Ella was asleep, her light brown hair spread out over the white pillowcase, her face pale. Though she looked fragile, he knew she was strong. He admired her and had never stopped thinking about her over the years … as more than a family friend. As the woman he’d treated so badly … and the one he’d let get away. Not that there was anything he could or would do about that now. He still didn’t trust his ability to commit. And Ella, with her painful past, needed someone who wouldn’t bail on her again.
Seeing her in this bed brought him back to the time when they’d met. She’d been small for her age, a ten-year-old waiting to give bone marrow to her stepmother, much like Avery. Except Avery was giving her bone marrow to a half sister they’d known nothing about until a few weeks before.
Avery and Ella had bonded over their mutual situation, and all the Dare brothers had become extremely protective of Ella Shaw. It was what made his reaction to her that Christmas so damned … wrong. And why he’d treated her so badly afterwards. Self-disgust turned at the wrong person. Because he’d enjoyed her hot, slick body too much.

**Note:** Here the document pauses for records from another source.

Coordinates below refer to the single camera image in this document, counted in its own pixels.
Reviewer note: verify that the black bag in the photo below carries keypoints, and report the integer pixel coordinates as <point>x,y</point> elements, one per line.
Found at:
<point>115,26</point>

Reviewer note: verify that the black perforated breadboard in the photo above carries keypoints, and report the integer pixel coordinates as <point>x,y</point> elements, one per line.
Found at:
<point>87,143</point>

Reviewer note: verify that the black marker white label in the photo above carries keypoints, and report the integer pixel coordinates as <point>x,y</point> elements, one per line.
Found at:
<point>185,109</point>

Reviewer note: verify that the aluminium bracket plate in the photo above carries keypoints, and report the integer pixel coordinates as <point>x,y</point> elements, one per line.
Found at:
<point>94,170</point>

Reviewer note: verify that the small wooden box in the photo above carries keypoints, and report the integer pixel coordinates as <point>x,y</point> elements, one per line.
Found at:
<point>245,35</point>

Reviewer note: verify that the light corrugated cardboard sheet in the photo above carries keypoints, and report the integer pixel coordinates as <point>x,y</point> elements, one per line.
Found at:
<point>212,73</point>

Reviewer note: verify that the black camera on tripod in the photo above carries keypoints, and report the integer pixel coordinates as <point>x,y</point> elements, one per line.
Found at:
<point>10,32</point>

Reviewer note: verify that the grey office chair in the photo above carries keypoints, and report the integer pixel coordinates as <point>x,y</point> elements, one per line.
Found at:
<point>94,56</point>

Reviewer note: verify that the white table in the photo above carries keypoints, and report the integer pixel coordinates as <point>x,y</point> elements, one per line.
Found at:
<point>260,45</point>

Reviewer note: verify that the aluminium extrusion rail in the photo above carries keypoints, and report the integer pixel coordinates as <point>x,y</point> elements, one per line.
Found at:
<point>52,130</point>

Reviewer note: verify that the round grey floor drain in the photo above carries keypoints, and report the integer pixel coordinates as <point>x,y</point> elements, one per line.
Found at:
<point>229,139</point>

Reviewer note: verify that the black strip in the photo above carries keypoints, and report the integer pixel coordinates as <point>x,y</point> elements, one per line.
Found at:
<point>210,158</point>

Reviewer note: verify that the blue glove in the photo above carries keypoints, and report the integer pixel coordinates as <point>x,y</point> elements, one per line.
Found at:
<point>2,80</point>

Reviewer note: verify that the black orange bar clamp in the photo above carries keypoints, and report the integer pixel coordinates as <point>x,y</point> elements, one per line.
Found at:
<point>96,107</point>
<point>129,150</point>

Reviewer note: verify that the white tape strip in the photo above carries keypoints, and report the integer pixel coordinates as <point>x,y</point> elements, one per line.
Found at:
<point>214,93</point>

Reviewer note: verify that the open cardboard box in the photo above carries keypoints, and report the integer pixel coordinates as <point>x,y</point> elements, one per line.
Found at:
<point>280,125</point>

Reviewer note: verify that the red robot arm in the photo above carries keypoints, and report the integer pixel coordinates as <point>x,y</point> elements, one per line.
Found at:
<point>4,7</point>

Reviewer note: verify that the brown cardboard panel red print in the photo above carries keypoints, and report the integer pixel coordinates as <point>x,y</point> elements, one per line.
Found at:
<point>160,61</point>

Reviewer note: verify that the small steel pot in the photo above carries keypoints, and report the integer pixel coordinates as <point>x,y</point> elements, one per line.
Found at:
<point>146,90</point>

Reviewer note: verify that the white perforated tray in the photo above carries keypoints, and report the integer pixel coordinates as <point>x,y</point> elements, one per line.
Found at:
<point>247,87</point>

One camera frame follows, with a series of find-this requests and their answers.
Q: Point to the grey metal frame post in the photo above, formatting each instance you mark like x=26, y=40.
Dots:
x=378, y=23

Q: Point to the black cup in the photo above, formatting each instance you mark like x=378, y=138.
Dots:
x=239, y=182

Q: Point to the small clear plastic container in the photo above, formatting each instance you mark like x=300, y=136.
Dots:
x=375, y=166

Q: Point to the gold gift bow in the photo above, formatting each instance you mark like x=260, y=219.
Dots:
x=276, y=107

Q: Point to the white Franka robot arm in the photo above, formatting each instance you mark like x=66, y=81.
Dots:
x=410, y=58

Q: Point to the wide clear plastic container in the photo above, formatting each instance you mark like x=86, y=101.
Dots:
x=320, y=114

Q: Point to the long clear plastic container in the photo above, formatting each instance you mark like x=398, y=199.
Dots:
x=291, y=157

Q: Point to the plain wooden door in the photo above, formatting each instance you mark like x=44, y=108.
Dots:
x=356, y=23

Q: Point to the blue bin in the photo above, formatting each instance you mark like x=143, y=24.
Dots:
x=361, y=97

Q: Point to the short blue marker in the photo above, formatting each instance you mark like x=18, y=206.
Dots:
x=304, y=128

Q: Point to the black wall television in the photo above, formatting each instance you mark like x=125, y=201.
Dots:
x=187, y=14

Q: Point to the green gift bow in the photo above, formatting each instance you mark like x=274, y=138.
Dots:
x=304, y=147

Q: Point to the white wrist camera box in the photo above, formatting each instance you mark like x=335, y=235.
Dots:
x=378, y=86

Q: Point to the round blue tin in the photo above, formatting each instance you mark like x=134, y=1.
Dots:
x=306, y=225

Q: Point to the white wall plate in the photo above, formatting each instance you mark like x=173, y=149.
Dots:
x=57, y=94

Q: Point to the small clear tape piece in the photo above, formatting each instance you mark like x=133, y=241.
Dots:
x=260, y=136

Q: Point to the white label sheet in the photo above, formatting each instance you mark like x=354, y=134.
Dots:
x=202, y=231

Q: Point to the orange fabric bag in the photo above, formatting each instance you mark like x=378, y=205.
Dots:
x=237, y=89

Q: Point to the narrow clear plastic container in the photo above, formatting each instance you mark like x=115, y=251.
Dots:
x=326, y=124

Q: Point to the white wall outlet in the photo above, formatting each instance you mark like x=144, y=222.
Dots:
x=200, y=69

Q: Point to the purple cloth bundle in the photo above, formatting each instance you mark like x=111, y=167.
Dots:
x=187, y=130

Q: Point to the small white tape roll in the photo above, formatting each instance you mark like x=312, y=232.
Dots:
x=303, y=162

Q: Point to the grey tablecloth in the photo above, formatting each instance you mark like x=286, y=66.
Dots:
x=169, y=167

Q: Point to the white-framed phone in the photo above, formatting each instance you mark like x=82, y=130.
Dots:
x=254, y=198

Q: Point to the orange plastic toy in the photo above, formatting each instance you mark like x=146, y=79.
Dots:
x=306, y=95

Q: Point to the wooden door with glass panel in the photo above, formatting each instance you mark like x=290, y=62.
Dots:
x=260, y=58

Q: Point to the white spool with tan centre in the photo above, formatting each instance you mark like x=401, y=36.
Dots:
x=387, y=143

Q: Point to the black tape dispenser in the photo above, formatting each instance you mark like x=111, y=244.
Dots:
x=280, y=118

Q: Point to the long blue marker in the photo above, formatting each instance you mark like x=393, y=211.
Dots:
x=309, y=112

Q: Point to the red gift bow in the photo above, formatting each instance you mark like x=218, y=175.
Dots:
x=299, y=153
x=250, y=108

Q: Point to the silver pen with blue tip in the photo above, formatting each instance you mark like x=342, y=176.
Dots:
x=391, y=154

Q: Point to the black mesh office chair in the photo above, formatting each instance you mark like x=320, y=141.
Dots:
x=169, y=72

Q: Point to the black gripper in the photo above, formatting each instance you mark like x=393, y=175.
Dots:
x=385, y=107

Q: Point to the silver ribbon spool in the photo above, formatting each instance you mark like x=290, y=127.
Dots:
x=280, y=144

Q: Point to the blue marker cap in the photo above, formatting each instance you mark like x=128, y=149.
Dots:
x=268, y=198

He shook his head, pushing those thoughts aside.
He stepped farther into the room, and as he made his way toward her, those protective instincts he’d always had for her kicked in, combined with a healthy dose of desire for the woman lying helpless in the hospital bed.
“Excuse me. Who are you and what are you doing in here?” a female dressed in white, presumably a nurse, entered the room and asked.
“I’m here for Ella Shaw. I’m … family,” he said, forcing out the words, because what he felt when he looked at her was anything but familial or brotherly.
The nurse narrowed her gaze. “Well, she’s been through a trauma and—”
“It’s okay, he can stay,” Ella said, her voice raspy and low.
The nurse studied him for a long moment, finally treating him to a curt nod before rushing out of the room.
Tyler turned back to meet her gaze. “Hey, short stuff,” he said, the nickname from when she was younger falling off his tongue.
“When I feel better, I am going to strangle Avery,” she muttered. “I take it you’re the cavalry?”
“You could sound more grateful.”
“And you could speak to me like an adult,” she snapped back, both falling into recent patterns.
To keep his distance and not show how attracted he was to her, he’d put up a wall, treating her like an annoyance or a pesky younger sister. That shit had to stop now. She was right. They were both adults, even if he hadn’t been acting like one for the last few years.
He pulled up a chair, his knees touching the metal frame of the bed. “How are you?” he asked more gently.
She blew out a breath. “My head hurts badly and I’m a little dizzy. Nothing out of the ordinary for a concussion,” she said, eyes suspiciously damp, telling him she was in more pain than she let on.
Without overthinking, he reached for her hand. “I’m sure you’ll feel better when we get you out of here.”
“I was mugged. My money, passport … everything’s gone.”
“I know. But the good news is you don’t need any of those things to fly out on a private jet.”
The noise she made sounded more like a snort. An adorable snort but one nonetheless. “Of course not.”
“Got a problem with that?”
“I wouldn’t know. I’ve never flown that way before but … I’m grateful you came for me,” she said, looking past him, toward the window, obviously unable to meet his gaze. “I’m sure you didn’t want to and Avery had to twist your arm.”
He squeezed her soft hand. “We’ll talk about all that when you’re stronger. Right now let’s find a doctor who can release you.”
It took awhile. Finally a harassed-looking man agreed she could leave as long as she had someone to watch over her. Since Tyler wasn’t letting her out of his sight, that wouldn’t be a problem.
The trip back to the hotel was more difficult, costing Tyler a fortune because, again, most cab drivers wanted to get home, not take passengers out of their way.
The palm trees swayed dangerously as they drove, the driver holding tight to the wheel of the small car.
Ella was oblivious. No sooner had he bundled her into the back of the cab than she’d curled up beside him, laid her head on his shoulder, and passed out. She might have been hospitalized, but she still smelled pure female. He hadn’t thought anything could distract him from the fury of the hurricane, but one whiff of Ella’s hair, an inhale of her scent, and he wasn’t thinking about wind or rain. He was immersed in a force of nature of a whole different kind.
What kind of perv got an erection when a hurt, unconscious woman lay trustingly against him? Shit. The things this woman did to him always had him questioning his common sense.